Mechanisms for Creating New Genes/Alleles

  1. Point Mutations: Create different alleles of existing genes.

  2. Gene Duplication: Results in multigene families, where duplicated genes can evolve new but similar functions.

  3. Exon Shuffling: Mixing exons from different genes to create new proteins.

  4. Horizontal Gene Transfer: Transfer of genetic material from one organism to another.

Gene Duplication and Exon Shuffling

  • Unequal Crossing Over and Transposition: These events can lead to the duplication of genes or shuffling of exons.

  • Contribution to New Proteins: Duplication allows one copy to maintain the original function while the other copy can evolve a new function. Exon shuffling can create new proteins with novel combinations of domains.

Semi-Conservative DNA Replication

  • Explanation: Each new DNA molecule consists of one original (parent) strand and one newly synthesized strand.
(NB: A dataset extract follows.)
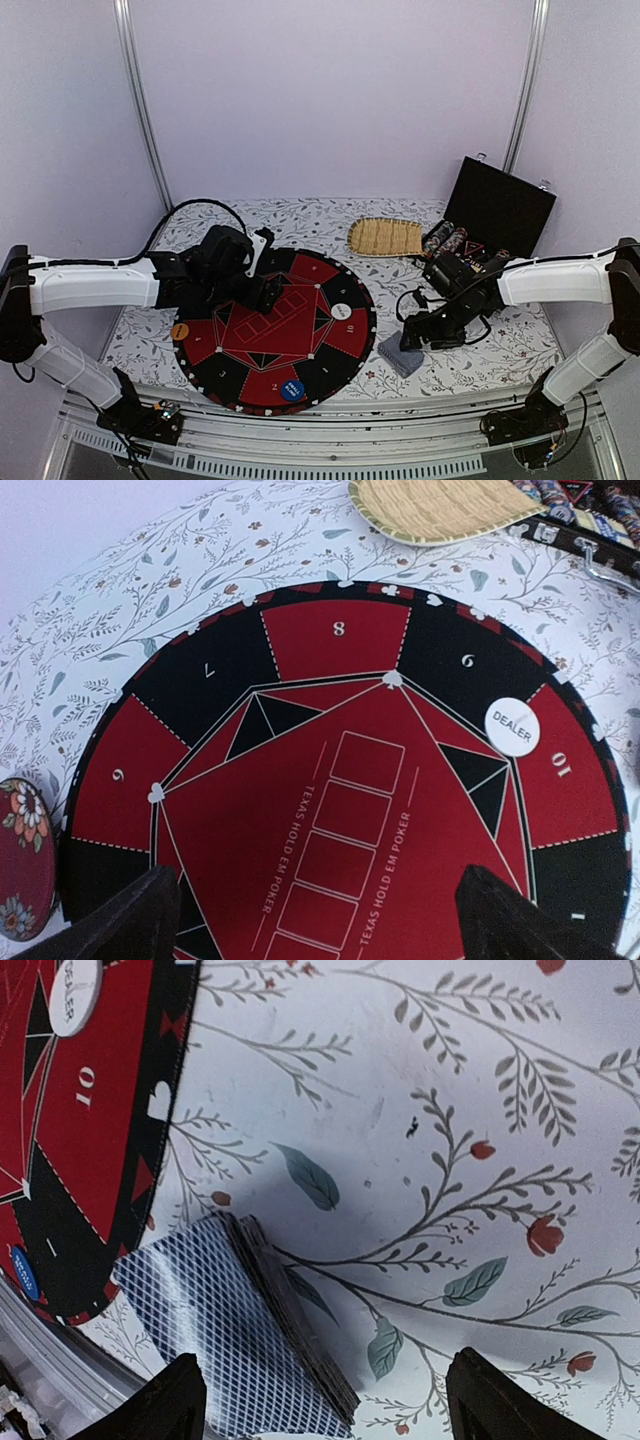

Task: Distribute texas hold em gaming equipment
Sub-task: Adjust the poker chips pile in the chip case.

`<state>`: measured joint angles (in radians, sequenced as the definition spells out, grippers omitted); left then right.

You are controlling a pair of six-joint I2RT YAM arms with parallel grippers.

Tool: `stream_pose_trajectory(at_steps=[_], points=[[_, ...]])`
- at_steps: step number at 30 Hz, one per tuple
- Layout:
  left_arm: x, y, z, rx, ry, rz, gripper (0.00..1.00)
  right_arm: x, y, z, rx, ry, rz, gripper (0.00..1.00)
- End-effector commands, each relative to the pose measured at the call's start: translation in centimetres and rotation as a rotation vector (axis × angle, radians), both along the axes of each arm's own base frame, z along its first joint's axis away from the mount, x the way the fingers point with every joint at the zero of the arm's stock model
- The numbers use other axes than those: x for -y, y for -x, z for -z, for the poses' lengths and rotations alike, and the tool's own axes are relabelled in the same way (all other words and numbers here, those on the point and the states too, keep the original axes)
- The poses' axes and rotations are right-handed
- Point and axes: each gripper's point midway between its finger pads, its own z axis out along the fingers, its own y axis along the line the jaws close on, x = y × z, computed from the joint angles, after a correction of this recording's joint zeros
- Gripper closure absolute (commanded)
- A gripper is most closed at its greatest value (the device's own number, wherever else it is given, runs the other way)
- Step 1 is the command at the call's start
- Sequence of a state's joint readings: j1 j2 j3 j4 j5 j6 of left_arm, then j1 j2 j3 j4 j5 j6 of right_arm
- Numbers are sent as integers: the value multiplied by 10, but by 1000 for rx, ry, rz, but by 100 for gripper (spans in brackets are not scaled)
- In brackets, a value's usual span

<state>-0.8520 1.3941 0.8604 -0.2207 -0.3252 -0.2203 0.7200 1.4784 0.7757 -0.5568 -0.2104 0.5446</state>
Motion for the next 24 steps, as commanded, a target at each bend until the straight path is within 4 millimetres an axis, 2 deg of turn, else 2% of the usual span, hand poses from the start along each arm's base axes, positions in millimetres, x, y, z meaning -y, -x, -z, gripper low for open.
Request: stream_pose_trajectory(at_steps=[1, 6, 12, 14, 20, 22, 24], points=[[12, -1, -16, 40, 21, 33, 2, -10, -20, -17, 78, -8, -18, 15], [14, -3, -19, 52, 15, 41, 2, -9, -29, -26, 106, 7, -37, 14], [13, -5, -20, 64, -18, 50, 2, 6, -57, -48, 171, 35, -24, 13], [12, -6, -19, 68, -25, 50, 2, 19, -77, -62, 210, 61, -13, 11], [8, -6, -20, 71, -43, 52, 2, 82, -151, -92, 303, 144, 19, 10], [6, -7, -19, 73, -45, 50, 2, 93, -185, -108, 370, 148, -21, 12], [5, -8, -18, 74, -48, 49, 2, 92, -209, -111, 422, 144, -94, 12]])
  • Method to Test: The Meselson-Stahl experiment used ^{15}N and ^{14}N, heavy and light isotopes of nitrogen. The experiment showed that after one round of replication, DNA had intermediate density, and after two rounds, DNA had both intermediate and light densities, supporting the semi-conservative model.

Structural Properties of DNA for Replication

  1. Hydrogen Bonds: Allow strands to separate for use as templates.
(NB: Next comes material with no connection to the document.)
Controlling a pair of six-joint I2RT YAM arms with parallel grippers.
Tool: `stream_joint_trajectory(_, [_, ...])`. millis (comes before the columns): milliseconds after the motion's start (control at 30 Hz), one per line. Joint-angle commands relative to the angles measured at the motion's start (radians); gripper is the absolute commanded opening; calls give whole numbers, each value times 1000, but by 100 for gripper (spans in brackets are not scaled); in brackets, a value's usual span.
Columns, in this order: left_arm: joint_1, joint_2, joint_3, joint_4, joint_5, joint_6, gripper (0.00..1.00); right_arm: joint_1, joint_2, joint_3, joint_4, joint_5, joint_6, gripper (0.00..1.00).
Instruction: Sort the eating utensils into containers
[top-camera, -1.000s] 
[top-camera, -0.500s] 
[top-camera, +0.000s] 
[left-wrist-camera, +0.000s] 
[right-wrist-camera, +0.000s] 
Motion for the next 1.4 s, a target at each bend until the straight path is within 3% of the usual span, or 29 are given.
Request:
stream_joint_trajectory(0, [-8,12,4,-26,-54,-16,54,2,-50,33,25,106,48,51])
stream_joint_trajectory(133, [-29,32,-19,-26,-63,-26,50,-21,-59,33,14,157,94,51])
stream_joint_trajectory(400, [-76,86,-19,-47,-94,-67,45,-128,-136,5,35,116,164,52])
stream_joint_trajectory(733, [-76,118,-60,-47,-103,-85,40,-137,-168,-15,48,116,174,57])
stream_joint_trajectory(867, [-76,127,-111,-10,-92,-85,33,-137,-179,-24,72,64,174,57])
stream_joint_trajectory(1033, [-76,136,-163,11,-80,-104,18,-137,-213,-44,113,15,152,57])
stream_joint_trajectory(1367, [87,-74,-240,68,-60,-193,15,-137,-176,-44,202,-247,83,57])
  2. Complementary Base-Pairing: Ensures accurate nucleotide selection during replication.

  3. 3'-OH: Provides a site for the addition of new nucleotides.
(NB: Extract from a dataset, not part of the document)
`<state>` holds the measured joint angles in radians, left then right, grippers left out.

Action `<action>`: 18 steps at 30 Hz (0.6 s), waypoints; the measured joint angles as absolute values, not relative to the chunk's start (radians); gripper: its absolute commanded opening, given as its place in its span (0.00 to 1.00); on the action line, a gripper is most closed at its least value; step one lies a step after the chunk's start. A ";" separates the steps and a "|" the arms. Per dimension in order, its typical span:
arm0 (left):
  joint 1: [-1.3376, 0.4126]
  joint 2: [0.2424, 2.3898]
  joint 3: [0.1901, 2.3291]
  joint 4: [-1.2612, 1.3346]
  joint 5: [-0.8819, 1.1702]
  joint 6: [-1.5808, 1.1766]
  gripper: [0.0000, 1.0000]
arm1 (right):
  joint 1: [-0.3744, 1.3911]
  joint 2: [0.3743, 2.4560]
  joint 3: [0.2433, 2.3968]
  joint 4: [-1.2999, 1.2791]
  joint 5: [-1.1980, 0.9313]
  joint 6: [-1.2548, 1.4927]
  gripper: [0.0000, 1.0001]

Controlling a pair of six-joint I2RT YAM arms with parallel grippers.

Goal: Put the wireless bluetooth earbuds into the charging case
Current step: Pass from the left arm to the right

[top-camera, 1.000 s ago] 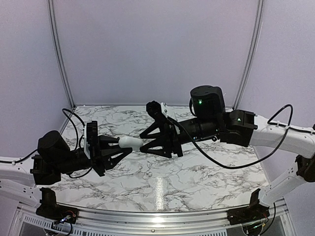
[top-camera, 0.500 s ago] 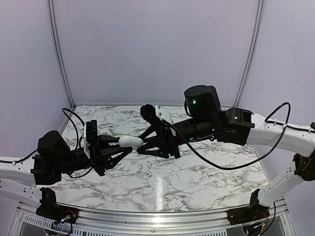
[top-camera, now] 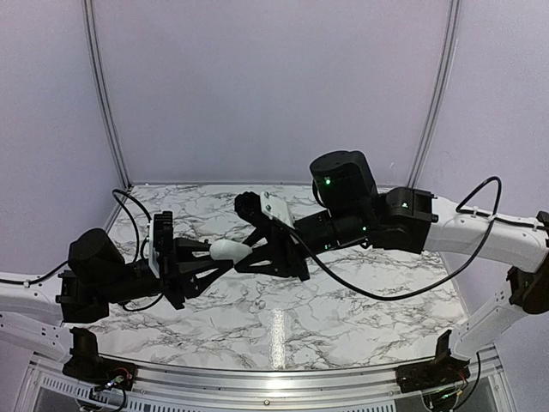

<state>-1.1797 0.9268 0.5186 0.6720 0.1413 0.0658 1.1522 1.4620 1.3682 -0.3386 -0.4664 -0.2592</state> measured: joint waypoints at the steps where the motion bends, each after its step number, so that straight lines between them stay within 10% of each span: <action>1: -1.180 0.927 0.518 0.672 0.142 0.067 0.16 | 1.153 1.462 1.373 -0.345 -0.466 -0.265 0.15; 18: -1.180 0.898 0.532 0.514 0.157 0.139 0.36 | 1.158 1.486 1.412 -0.454 -0.452 -0.286 0.07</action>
Nucleotide Incorporation During DNA Replication

  • New nucleotides are added to the 3' end of the growing strand. Incoming nucleoside triphosphates pair with the template strand, and DNA polymerase catalyzes the formation of a phosphodiester bond, releasing pyrophosphate.

Error Correction During DNA Replication

  1. Proofreading by DNA Polymerase: Detects and removes mismatched nucleotides during replication.

  2. Strand-Directed Mismatch Repair (MMR): Corrects mismatches after replication by identifying and removing incorrect nucleotides from the newly synthesized strand.

Factors Influencing DNA Melting (Tm) and Renaturation (C0t)

  1. DNA Melting (T_m)

    • Factors: GC content (higher GC content increases T_m due to stronger base stacking and more hydrogen bonds) and salt concentration.

    • Plots: Melting curves show UV absorbance vs. temperature; T_m is the temperature at which half the DNA is denatured.

  2. DNA Renaturation (C_0t)

    • Factors: Genome size and repeat frequency.

    • Plots: C0t plots show the fraction of renatured DNA vs. C0t value. Smaller genomes renature faster.